『ペーパーボーイ 』(STAMP BOOKS) ヴィンス・ヴォーター著 岩波書店 [児童文学]
読者は、「深い穴」に葬られたハズの物語を読むことができる
夏のあいだ友人に代わって新聞配達をした吃音・発話障害をもつ白人少年のお話し。その間に起きた出来事、人との出会いを少年はタイプして残す。その残された記録が本書という設定になっている。
描かれるのは、1960年ころのアメリカ南部の生活。人種差別が現在よりはるかに色濃い時代で、「黒人は自分たちの問題は自分たちだけで片づけるし白人や白人の警察には頼らないんだ」という意識をもっている。
その言葉を口にしたのは、少年の家で共に暮らしているメイドのミス・ネリーだ。少年は「マーム(英語本文ではMam)」と彼女を呼ぶ。マームは、少年にとって「世界で一番の友だちだ」。
少年とマームの関わったふたりの間の秘密となった事件が、徐々に明らかにされていく。そして、最後はこう綴じられる。「そろそろタイプもおしまいにしようと思う。/ タイプした紙の束は新聞用の紐でしばって裏庭のテラスへもっていき『やばいソファ』の下のゆるんだレンガの下に埋めてしまおう。/地獄の番犬たちにかぎつけられないよう深い穴を掘らなきゃならない。口から出た言葉は言ったとたんに風に吹かれてどこかへ行ってしまうけれど紙の上の言葉はいつまでも残るのだから」。
読者は、「深い穴」に葬られたハズの物語を読むことができる。
2016年12月23日にレビュー
著者のホームページ
http://www.vincevawter.com/
以下は、『訳者(原田 勝)あとがき』からの抜粋
「読んでみて強く感じたのは、主人公の抱える問題は、普遍的なコミュニケーションの問題に通じるということでした。吃音者の境遇を軽く見てはいけませんが、主人公の苦労は、多くの人が言葉や人間関係について経験する苦労と重なるところが多いと思うのです。わたしたちは程度の差こそあれ、みな、思いをうまく言葉にできず、口にした言葉は誤解を生み、意図せず人を傷つけ、自分も傷つきます」。

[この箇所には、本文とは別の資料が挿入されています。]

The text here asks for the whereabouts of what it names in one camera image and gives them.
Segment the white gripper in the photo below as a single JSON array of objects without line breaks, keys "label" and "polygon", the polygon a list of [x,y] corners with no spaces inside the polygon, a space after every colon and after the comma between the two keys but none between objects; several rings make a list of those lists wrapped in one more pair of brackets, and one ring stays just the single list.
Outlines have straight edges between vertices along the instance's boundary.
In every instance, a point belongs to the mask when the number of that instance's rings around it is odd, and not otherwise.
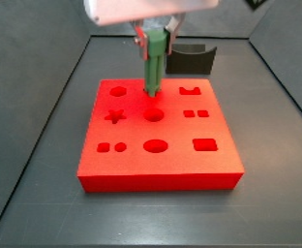
[{"label": "white gripper", "polygon": [[84,0],[84,8],[90,20],[100,26],[130,22],[136,32],[134,44],[140,47],[144,60],[149,59],[149,37],[140,19],[170,16],[165,26],[168,33],[166,53],[172,47],[186,14],[193,11],[216,8],[220,0]]}]

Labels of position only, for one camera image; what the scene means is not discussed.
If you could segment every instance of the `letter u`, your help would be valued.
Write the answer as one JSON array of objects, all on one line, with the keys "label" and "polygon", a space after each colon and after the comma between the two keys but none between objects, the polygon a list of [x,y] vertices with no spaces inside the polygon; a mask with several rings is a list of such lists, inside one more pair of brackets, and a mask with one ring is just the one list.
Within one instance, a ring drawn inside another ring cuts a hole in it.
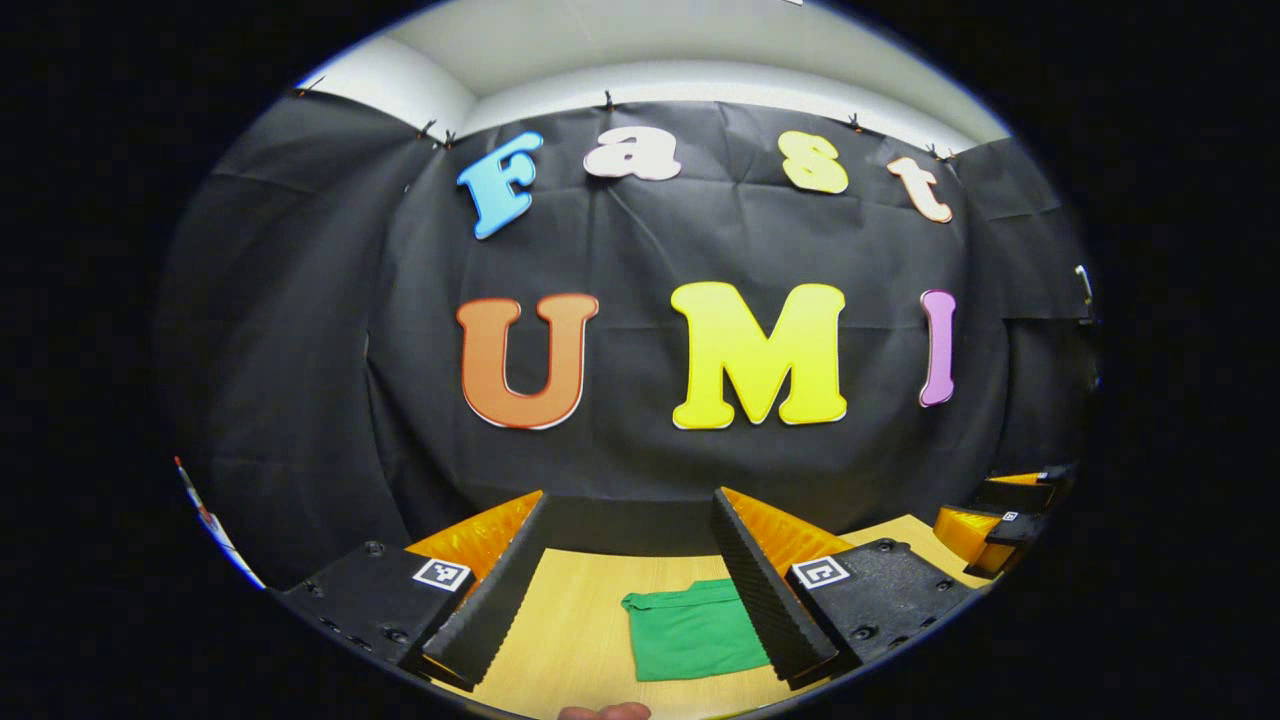
[{"label": "letter u", "polygon": [[538,304],[538,316],[550,324],[547,386],[535,395],[522,395],[507,386],[507,328],[520,318],[520,304],[494,297],[460,307],[467,405],[502,428],[541,430],[563,423],[582,398],[586,322],[599,310],[599,301],[590,295],[552,295]]}]

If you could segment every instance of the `letter m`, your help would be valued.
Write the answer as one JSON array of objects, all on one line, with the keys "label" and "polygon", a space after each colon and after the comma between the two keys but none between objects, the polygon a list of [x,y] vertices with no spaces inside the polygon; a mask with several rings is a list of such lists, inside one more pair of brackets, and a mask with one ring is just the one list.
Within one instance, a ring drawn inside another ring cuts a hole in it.
[{"label": "letter m", "polygon": [[677,428],[718,429],[733,421],[733,406],[724,402],[724,373],[755,424],[768,416],[787,373],[791,395],[778,407],[783,423],[833,423],[845,416],[837,343],[845,295],[838,290],[797,286],[769,337],[728,283],[681,286],[671,293],[671,306],[689,320],[689,395],[672,414]]}]

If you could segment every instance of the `yellow letter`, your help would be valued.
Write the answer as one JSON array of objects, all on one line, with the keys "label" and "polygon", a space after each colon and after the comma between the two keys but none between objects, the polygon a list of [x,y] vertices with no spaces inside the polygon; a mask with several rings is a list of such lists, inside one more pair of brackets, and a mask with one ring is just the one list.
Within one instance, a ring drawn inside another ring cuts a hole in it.
[{"label": "yellow letter", "polygon": [[671,306],[689,320],[689,393],[672,414],[677,428],[718,429],[733,421],[733,406],[724,402],[726,370],[755,424],[769,414],[787,373],[791,396],[778,407],[783,423],[833,423],[845,416],[836,324],[845,293],[826,284],[797,286],[768,338],[728,283],[677,287]]},{"label": "yellow letter", "polygon": [[849,176],[836,161],[840,152],[826,137],[787,131],[778,136],[778,150],[787,156],[782,161],[782,172],[796,187],[831,193],[849,187]]}]

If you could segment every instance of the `letter f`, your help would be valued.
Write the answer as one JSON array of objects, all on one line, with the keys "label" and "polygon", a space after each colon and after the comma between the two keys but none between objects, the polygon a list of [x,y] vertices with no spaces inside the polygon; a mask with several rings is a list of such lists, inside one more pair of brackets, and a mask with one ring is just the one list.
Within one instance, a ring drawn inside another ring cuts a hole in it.
[{"label": "letter f", "polygon": [[[534,182],[536,170],[529,151],[541,146],[543,136],[526,132],[485,155],[458,176],[458,184],[465,184],[471,191],[471,200],[475,201],[476,213],[480,214],[475,227],[476,240],[484,240],[498,232],[534,204],[532,196],[527,192],[518,195],[513,192],[511,183],[517,182],[521,187],[529,187]],[[507,158],[511,158],[511,161],[503,168],[502,161]]]}]

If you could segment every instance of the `purple letter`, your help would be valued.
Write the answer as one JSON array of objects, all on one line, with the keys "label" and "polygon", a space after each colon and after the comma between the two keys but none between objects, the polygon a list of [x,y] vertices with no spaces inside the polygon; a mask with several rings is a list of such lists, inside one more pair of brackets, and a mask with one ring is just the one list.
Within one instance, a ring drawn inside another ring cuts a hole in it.
[{"label": "purple letter", "polygon": [[929,374],[920,388],[920,407],[928,407],[951,400],[956,389],[951,382],[951,315],[956,299],[941,290],[929,290],[920,295],[920,307],[929,319]]}]

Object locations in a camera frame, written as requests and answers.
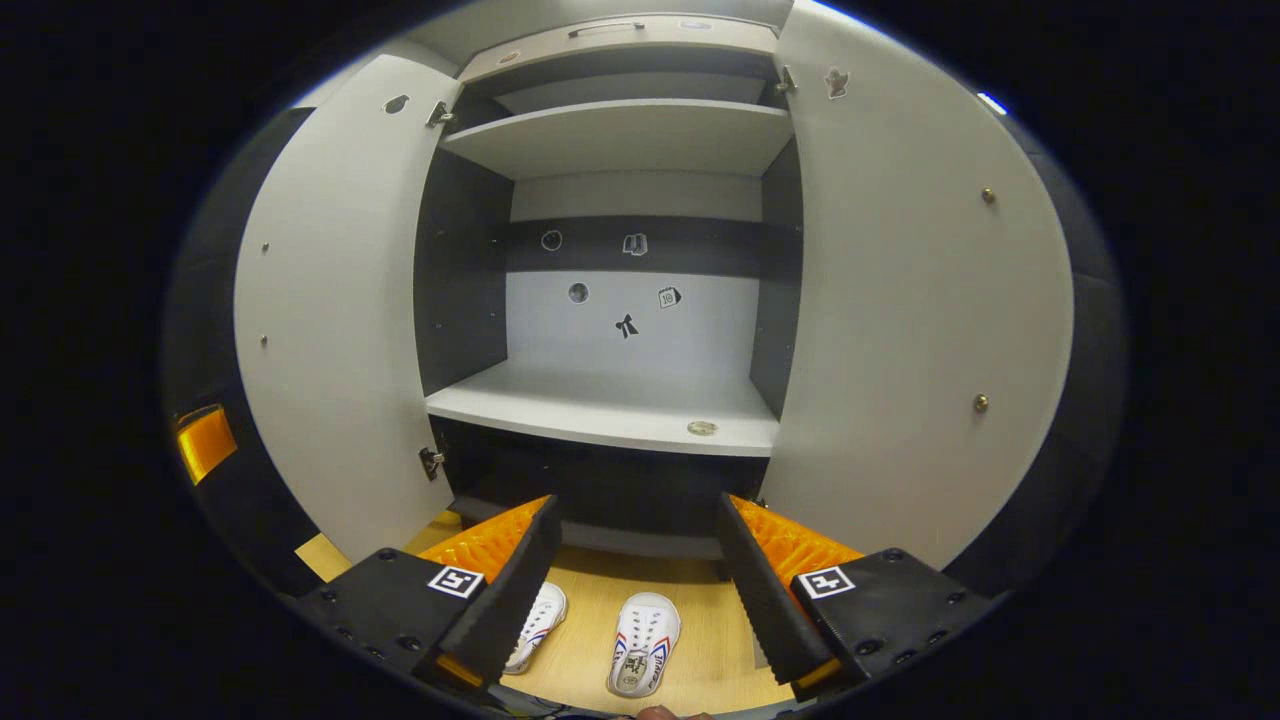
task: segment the white shelf
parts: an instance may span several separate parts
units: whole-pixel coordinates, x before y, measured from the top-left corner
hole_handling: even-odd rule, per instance
[[[512,359],[426,398],[433,415],[539,437],[695,455],[768,457],[778,421],[755,386],[566,372]],[[716,423],[710,437],[689,432]]]
[[[759,177],[791,140],[786,110],[718,100],[612,100],[526,113],[440,147],[511,179],[604,170]]]

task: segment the door hinge
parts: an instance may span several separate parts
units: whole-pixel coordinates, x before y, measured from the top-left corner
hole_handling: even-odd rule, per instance
[[[795,92],[796,81],[791,78],[791,65],[782,65],[782,82],[773,86],[773,92],[776,95],[782,95],[783,92]]]
[[[419,450],[417,459],[422,461],[422,469],[426,470],[428,480],[434,480],[435,474],[440,470],[440,465],[444,465],[444,454],[435,452],[430,447]]]
[[[448,111],[448,109],[444,108],[444,100],[440,100],[435,104],[435,108],[431,109],[431,117],[426,119],[426,127],[434,128],[435,126],[443,124],[445,129],[448,129],[449,126],[457,122],[458,117]]]

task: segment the white sneaker
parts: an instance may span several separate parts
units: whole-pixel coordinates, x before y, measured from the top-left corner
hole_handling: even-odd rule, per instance
[[[568,612],[568,598],[564,597],[564,591],[552,583],[543,583],[534,600],[534,606],[529,610],[529,619],[525,620],[525,626],[520,630],[516,650],[511,652],[507,666],[502,671],[516,675],[527,670],[529,659],[532,657],[534,650],[541,644],[547,633],[564,620],[566,612]]]
[[[623,697],[653,694],[678,639],[680,614],[669,600],[654,592],[631,596],[618,614],[613,670],[605,685]]]

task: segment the open door
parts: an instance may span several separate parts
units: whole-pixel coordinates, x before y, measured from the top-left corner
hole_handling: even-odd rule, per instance
[[[796,0],[774,61],[796,85],[805,256],[762,496],[851,547],[946,566],[1057,407],[1073,324],[1061,225],[991,110],[890,37]]]
[[[413,333],[428,127],[461,85],[380,55],[315,109],[255,201],[236,272],[236,352],[271,461],[347,557],[401,547],[452,501]]]

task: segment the black background
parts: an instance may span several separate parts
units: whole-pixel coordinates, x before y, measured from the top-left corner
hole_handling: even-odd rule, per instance
[[[155,378],[166,268],[216,168],[422,8],[13,9],[26,17],[5,23],[6,115],[15,187],[33,193],[6,243],[23,433],[5,475],[26,530],[10,584],[29,601],[6,603],[13,716],[440,714],[337,655],[212,541],[170,465]],[[1134,319],[1120,462],[1071,544],[860,712],[1275,710],[1262,632],[1275,515],[1260,493],[1277,336],[1262,281],[1277,236],[1274,168],[1258,167],[1276,147],[1274,8],[849,6],[982,85],[1055,152],[1108,233]]]

「黒人で住みこみのメイドであるマームは、不平等な決まりごとを受けいれながらも、信仰をよりどころにぶれない生き方を貫き、雇い主の息子である主人公に惜しみない愛情を注ぎ、身を挺して守る一方で、言うべきことは歯に衣着せずに言います。主人公とマームのやりとりは、この作品のとても大切な部分で、人種を超えた人と人との繋がりを実感させてくれます」。
「主人公とスピロさんとのやりとりには、なんとも言えない味わいがあります。どんな子どもにも、こうした大人が近くにいてほしいものです。そして、できれば自分もスピロさんのようにありたいと思いました」。
「スピロさんの手紙には、『魂の四分割の意味を理解するよう努めたまえ』とあり、主人公はいわば宿題をもらった形です。そして、これはわれわれ読者への宿題でもあります。ヴォーターさんは、わたしとのメールのやりとりの中で、『四つの言葉(Student, Serbant, Seller, Seeker)は、人が満ちたりた人生を送るのに欠かせない四つの側面である』とおっしゃいました』。